Among the records that follow, set down only the lines from the one containing "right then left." to the one containing "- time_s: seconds", both included, exactly.

__MATERIAL PROVIDED__
..............................

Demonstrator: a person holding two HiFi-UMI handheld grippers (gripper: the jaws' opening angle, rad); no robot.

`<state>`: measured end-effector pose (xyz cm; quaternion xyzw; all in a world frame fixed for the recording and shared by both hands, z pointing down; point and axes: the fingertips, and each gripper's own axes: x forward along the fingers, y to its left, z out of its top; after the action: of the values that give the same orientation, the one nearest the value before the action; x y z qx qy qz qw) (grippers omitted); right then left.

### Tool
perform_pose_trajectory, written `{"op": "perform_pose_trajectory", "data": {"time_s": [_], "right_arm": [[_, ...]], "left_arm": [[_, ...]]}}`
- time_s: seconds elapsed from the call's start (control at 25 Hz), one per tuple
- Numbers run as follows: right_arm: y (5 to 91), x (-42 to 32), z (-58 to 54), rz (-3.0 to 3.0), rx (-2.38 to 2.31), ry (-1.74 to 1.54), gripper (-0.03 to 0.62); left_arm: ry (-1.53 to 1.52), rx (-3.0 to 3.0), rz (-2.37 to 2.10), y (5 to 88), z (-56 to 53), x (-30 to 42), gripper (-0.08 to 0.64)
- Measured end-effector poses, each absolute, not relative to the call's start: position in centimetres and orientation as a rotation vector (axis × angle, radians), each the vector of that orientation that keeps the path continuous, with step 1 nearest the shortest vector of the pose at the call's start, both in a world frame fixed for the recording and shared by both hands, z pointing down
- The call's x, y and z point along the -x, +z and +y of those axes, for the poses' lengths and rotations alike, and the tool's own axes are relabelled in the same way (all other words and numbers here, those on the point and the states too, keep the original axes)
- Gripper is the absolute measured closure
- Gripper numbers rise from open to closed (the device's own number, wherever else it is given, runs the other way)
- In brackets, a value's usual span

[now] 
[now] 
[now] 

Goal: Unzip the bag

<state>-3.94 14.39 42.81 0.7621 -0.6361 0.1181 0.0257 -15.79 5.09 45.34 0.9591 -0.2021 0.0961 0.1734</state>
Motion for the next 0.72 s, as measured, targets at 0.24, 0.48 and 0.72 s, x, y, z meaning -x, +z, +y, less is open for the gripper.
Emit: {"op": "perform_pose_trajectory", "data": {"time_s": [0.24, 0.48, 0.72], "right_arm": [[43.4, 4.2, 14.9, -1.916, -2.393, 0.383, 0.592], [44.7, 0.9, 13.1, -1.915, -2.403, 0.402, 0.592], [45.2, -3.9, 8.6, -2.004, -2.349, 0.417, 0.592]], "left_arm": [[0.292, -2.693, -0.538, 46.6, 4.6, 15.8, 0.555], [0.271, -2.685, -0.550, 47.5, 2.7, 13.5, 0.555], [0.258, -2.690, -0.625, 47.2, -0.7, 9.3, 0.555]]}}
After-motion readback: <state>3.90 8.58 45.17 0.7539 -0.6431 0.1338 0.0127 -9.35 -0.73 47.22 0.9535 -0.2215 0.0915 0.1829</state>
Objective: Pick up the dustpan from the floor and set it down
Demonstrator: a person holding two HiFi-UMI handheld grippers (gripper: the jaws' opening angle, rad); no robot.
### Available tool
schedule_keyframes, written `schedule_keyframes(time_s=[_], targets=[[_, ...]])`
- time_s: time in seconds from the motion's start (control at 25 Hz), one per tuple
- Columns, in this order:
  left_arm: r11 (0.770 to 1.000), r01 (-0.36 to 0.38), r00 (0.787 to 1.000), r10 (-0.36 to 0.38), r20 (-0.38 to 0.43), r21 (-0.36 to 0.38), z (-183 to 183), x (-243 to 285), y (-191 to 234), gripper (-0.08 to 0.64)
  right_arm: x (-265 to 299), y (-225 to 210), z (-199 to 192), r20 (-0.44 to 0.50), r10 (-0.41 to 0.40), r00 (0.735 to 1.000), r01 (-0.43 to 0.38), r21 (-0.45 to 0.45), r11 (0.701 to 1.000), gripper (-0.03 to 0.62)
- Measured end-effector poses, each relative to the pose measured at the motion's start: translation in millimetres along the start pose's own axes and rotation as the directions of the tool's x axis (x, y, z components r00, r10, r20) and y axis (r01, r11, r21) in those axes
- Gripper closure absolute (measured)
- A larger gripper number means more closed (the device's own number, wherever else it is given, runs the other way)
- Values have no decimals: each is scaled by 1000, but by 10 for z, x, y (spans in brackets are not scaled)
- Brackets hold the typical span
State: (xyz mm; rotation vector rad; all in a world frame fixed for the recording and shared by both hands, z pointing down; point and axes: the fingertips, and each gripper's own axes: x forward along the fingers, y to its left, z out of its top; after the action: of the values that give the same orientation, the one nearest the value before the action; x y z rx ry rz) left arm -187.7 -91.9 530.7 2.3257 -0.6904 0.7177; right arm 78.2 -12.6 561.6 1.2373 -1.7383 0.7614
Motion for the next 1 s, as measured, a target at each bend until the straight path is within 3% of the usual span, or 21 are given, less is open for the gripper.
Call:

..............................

__ANSWER SECTION__
`<state>`: measured end-effector pose (xyz cm; quaternion xyzw; all in a world frame fixed for the recording and shared by both hands, z pointing down; point and axes: the fingertips, and each gripper's own axes: x forward along the fingers, y to its left, z out of its top; after the action: of the values that give the same orientation, the one nearest the value before the action; x y z qx qy qz qw) (grippers omitted); right then left.

### Tool
perform_pose_trajectory, written `{"op": "perform_pose_trajectory", "data": {"time_s": [_], "right_arm": [[_, ...]], "left_arm": [[_, ...]]}}`
- time_s: seconds elapsed from the call's start (control at 25 Hz), one per tuple

For this exercise, the answer is now complete.